*Your goal*.
When the line containing "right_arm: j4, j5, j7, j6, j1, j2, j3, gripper" appears in the data below, begin copying there and stop only after the line containing "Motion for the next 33".

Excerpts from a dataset
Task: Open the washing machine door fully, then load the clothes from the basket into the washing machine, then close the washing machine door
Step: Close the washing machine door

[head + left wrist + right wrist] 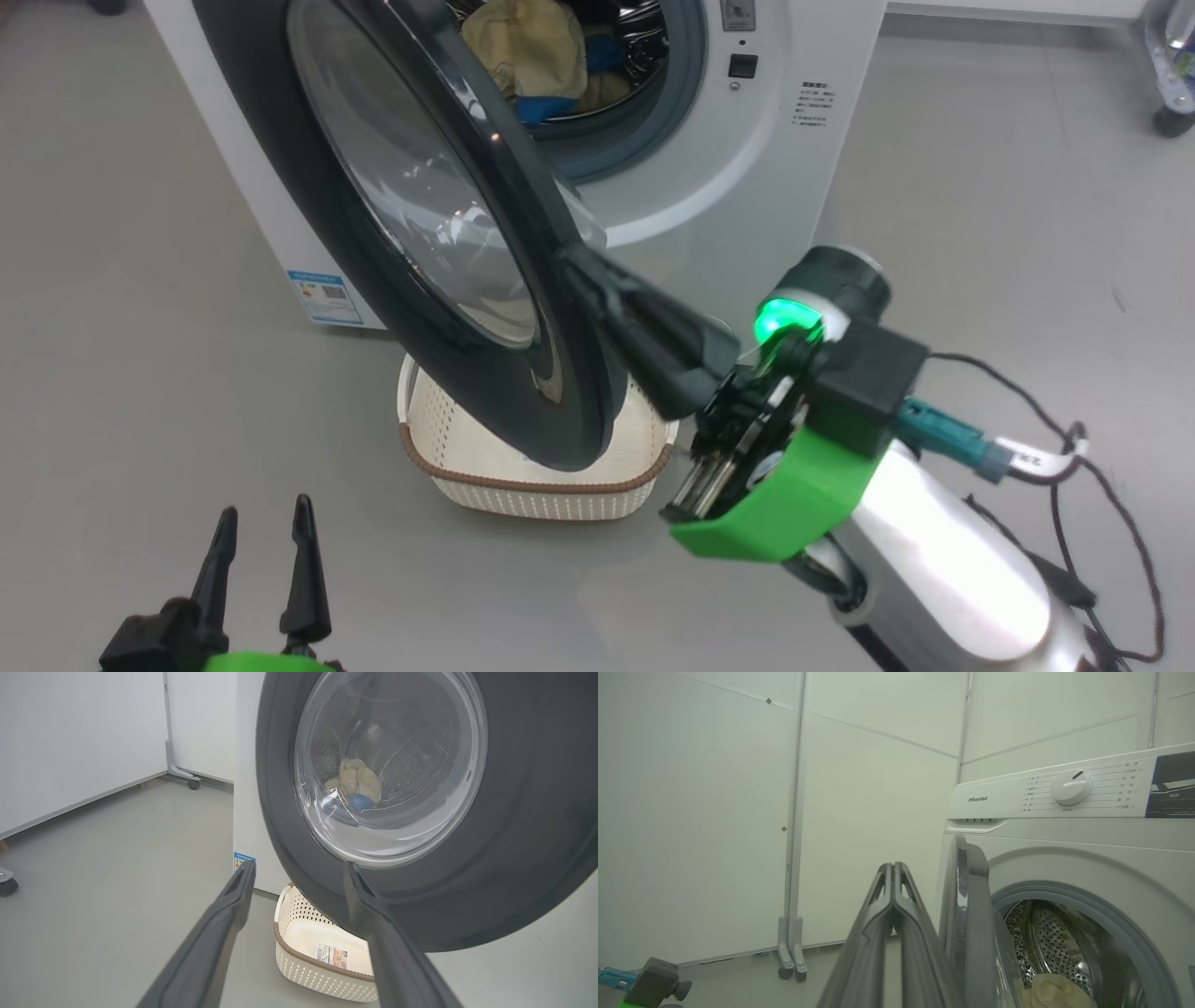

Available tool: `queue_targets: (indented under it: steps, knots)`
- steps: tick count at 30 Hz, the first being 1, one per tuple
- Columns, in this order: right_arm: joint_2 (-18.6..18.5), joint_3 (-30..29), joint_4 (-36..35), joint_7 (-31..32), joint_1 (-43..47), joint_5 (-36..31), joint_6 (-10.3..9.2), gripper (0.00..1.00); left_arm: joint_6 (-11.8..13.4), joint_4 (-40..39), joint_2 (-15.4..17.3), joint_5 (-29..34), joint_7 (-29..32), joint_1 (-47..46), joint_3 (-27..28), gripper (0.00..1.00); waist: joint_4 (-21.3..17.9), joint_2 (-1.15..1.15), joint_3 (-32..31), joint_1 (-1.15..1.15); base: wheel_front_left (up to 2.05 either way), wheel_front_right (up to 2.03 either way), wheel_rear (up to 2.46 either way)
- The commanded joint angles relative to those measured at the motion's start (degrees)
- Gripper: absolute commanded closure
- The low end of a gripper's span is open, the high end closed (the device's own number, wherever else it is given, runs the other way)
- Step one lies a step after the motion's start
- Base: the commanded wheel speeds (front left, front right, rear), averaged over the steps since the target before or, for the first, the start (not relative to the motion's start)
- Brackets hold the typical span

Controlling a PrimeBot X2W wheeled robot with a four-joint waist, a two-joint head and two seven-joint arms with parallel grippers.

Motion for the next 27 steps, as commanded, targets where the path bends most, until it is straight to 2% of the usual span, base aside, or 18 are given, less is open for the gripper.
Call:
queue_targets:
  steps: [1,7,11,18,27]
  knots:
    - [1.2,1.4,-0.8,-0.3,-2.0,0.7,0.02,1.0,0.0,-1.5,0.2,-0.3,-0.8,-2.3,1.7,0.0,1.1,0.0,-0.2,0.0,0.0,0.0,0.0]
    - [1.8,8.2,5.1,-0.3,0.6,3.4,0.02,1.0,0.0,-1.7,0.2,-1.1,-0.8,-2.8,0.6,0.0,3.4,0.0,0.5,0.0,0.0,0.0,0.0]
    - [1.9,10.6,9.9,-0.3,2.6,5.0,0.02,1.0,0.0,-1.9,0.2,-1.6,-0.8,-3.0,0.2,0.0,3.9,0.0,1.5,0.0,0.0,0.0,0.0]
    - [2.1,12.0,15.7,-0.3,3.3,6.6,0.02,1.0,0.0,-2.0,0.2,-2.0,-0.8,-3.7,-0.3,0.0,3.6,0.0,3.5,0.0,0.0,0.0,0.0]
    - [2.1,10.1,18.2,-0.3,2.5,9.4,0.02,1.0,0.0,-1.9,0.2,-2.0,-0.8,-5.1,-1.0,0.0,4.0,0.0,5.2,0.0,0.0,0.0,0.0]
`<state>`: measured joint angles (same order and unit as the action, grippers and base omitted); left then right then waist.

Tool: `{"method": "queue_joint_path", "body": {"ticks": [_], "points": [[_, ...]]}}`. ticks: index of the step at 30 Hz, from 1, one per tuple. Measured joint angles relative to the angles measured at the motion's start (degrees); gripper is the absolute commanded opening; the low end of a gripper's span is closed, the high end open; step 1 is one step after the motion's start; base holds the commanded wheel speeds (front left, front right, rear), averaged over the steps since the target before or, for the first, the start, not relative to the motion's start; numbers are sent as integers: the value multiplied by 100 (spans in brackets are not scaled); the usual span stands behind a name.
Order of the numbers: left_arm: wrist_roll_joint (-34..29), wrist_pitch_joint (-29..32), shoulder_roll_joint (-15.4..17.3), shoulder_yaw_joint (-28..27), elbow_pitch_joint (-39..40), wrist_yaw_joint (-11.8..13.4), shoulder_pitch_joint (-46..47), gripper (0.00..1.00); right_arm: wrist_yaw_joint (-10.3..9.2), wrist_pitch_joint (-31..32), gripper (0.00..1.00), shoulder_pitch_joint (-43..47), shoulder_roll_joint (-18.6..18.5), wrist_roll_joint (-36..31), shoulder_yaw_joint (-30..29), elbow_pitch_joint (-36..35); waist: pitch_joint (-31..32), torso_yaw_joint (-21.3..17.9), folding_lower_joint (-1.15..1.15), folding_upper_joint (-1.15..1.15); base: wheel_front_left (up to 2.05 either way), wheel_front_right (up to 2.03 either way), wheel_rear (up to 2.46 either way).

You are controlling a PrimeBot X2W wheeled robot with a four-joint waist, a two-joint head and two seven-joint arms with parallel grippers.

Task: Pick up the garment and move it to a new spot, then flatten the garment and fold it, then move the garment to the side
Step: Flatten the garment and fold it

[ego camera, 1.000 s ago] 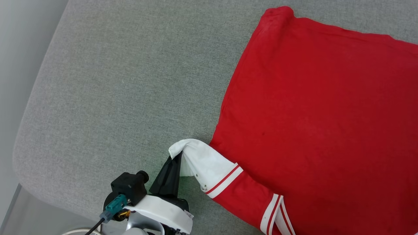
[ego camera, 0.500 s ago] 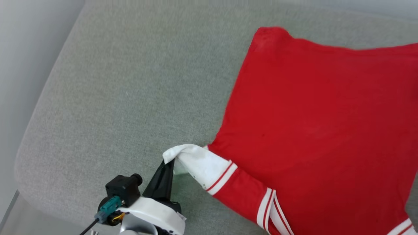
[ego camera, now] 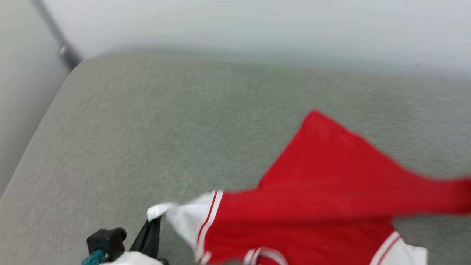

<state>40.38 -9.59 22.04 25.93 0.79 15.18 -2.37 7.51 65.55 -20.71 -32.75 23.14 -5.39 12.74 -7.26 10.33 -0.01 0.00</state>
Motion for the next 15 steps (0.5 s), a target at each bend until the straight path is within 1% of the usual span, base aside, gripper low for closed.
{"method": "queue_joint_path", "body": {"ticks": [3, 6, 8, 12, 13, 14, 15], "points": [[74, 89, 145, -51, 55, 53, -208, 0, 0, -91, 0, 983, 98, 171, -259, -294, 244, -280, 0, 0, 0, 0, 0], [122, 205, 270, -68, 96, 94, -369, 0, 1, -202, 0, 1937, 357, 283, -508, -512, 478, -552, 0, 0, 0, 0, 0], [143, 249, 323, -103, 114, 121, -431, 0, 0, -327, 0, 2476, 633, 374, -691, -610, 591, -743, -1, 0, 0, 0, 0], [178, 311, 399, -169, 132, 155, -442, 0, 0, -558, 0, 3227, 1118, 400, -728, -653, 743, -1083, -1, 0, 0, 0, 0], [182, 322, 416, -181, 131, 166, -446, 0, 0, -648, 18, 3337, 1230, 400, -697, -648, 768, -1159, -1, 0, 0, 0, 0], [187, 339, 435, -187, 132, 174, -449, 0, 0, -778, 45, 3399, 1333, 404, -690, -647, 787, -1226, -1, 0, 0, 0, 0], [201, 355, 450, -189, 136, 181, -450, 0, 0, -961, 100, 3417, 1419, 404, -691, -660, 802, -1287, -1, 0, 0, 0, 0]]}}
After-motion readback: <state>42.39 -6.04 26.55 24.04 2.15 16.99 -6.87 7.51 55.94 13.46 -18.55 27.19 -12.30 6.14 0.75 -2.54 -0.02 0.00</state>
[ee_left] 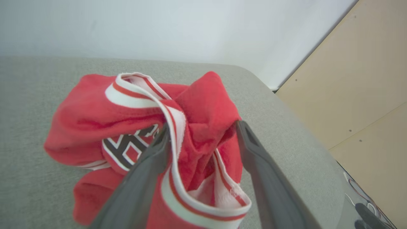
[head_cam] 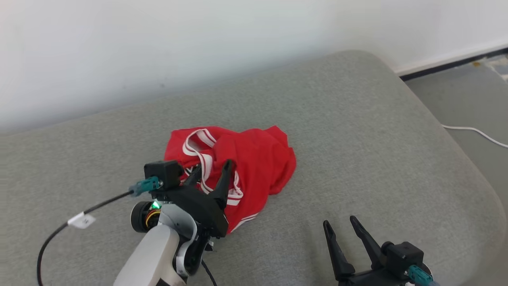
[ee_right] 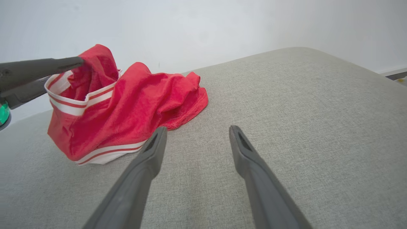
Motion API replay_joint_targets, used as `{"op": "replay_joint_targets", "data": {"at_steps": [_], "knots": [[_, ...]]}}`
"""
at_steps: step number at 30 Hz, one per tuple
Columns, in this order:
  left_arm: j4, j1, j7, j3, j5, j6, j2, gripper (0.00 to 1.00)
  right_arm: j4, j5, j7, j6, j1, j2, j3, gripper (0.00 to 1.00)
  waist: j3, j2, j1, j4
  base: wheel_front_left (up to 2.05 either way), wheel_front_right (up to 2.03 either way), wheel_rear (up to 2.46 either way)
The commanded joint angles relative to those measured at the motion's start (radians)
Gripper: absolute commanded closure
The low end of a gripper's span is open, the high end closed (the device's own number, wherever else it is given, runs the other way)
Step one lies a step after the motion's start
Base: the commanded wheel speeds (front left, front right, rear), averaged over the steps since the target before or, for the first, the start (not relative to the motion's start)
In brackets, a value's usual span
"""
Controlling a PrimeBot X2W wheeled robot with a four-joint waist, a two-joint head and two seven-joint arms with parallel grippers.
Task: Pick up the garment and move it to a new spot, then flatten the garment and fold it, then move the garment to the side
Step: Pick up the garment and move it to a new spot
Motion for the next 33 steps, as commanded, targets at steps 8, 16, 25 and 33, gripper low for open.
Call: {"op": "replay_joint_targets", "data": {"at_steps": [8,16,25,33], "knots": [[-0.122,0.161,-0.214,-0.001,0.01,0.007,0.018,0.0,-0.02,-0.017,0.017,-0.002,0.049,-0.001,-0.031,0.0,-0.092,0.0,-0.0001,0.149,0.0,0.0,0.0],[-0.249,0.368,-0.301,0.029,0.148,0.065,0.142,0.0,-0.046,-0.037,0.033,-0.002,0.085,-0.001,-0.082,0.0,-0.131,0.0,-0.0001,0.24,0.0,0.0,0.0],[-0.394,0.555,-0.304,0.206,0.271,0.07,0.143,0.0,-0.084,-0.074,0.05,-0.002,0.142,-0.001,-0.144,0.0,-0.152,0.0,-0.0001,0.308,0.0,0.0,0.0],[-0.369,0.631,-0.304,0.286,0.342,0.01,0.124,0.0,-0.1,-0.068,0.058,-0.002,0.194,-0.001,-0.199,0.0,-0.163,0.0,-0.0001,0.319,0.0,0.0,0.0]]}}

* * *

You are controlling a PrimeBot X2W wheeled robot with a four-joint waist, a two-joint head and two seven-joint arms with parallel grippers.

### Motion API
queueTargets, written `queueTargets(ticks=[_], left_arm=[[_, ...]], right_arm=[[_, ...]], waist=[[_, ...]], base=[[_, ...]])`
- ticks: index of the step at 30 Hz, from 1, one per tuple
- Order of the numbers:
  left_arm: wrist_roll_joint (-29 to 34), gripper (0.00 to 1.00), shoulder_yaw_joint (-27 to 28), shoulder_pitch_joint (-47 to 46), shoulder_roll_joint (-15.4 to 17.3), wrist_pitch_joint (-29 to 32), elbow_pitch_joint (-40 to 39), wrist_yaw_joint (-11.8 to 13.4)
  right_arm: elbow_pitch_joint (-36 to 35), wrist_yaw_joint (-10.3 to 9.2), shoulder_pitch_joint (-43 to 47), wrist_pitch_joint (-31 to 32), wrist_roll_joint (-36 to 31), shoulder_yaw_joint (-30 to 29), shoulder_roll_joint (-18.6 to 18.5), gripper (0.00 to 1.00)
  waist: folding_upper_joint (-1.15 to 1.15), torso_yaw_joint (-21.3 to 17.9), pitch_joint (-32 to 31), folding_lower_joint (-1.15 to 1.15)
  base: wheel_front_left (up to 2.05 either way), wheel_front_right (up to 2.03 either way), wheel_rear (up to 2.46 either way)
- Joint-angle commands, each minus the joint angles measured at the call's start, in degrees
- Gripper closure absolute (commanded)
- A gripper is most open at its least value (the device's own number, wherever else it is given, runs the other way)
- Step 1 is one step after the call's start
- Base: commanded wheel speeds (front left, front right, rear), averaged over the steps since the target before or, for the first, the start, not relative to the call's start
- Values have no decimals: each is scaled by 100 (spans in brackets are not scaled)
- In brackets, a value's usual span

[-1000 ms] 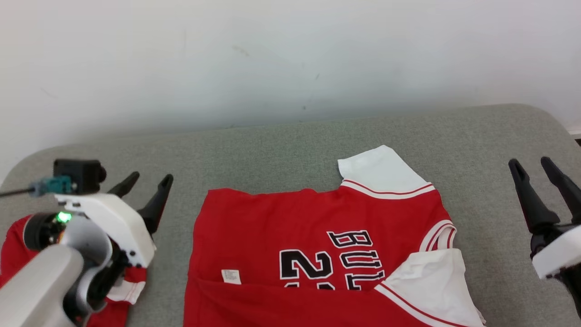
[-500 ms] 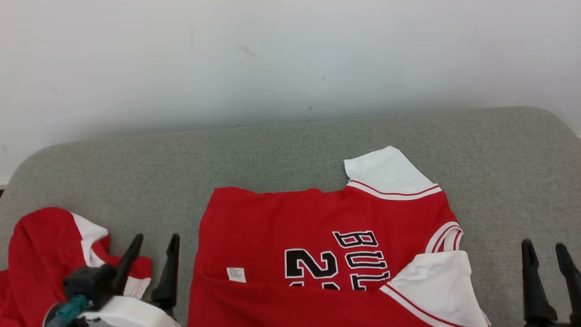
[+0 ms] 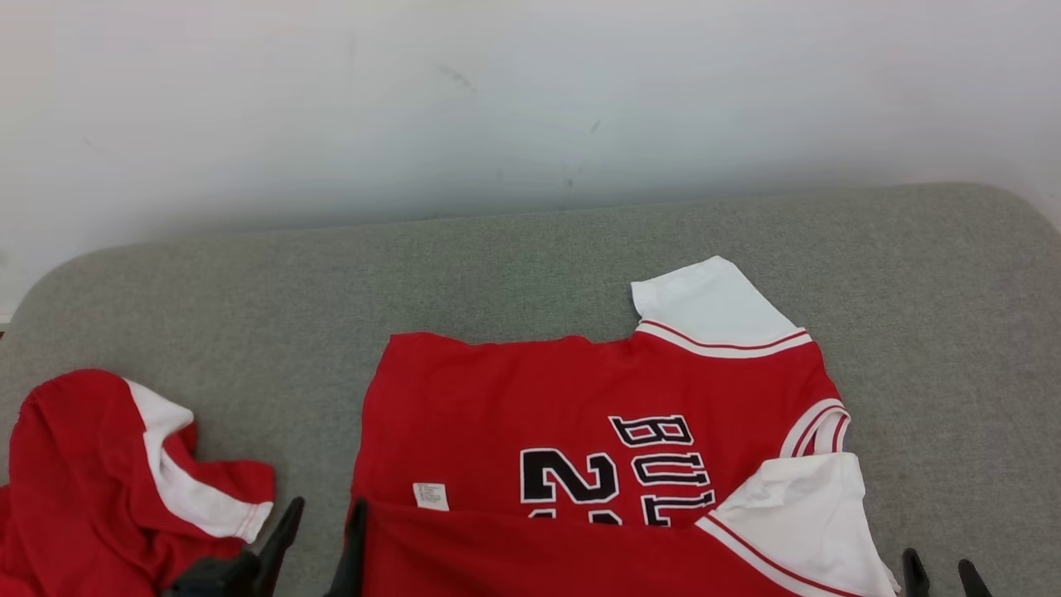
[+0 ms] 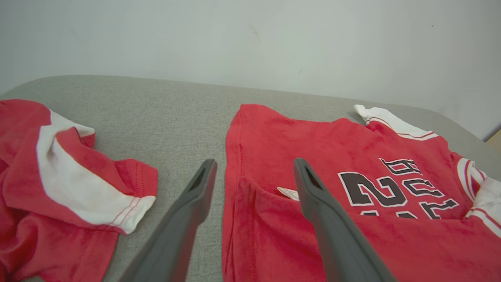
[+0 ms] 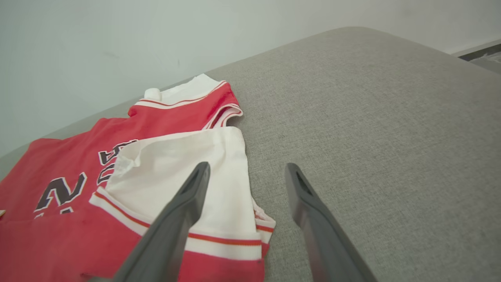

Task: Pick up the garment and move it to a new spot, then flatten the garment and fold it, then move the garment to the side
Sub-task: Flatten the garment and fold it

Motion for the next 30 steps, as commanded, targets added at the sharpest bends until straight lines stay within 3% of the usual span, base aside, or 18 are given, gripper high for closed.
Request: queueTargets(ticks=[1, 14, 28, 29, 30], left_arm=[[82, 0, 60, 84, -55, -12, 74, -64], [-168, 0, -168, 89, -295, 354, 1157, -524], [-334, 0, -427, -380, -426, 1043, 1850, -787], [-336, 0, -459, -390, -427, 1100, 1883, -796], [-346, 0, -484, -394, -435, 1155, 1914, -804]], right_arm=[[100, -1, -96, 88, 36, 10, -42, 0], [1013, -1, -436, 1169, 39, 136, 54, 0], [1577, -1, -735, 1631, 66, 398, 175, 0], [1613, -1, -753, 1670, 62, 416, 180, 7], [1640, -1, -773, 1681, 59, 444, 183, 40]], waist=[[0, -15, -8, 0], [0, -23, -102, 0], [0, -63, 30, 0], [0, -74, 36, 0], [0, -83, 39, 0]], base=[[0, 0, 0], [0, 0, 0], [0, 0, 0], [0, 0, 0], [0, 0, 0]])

*Response for this exercise*.
  right_arm: j4, j5, j7, j6, j1, j2, j3, gripper (0.00 to 1.00)
  waist: j3, j2, j1, j4
  base: wheel_front_left (up to 2.05 either way), wheel_front_right (up to 2.03 either way), wheel_rear (up to 2.46 either way)
The commanded joint angles relative to those measured at the motion's start (radians)
Gripper: absolute commanded closure
The low end of a gripper's span is open, the high end closed (the device's own number, wherever else it is given, runs the other way)
Step one lies a step after the motion's start
Base: the commanded wheel speeds (front left, front right, rear), averaged over the steps since the target before or, for the first, the start (not relative to the motion's start)
In brackets, a value's usual span
"""
Controlling a PrimeBot X2W wheeled robot with a four-joint waist, a two-joint head and two seven-joint arms with parallel grippers.
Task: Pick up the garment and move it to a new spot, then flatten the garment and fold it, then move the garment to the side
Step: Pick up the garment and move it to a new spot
Motion for the next 33 steps, as commanded, targets at steps 8, 16, 25 and 33, gripper low for open.

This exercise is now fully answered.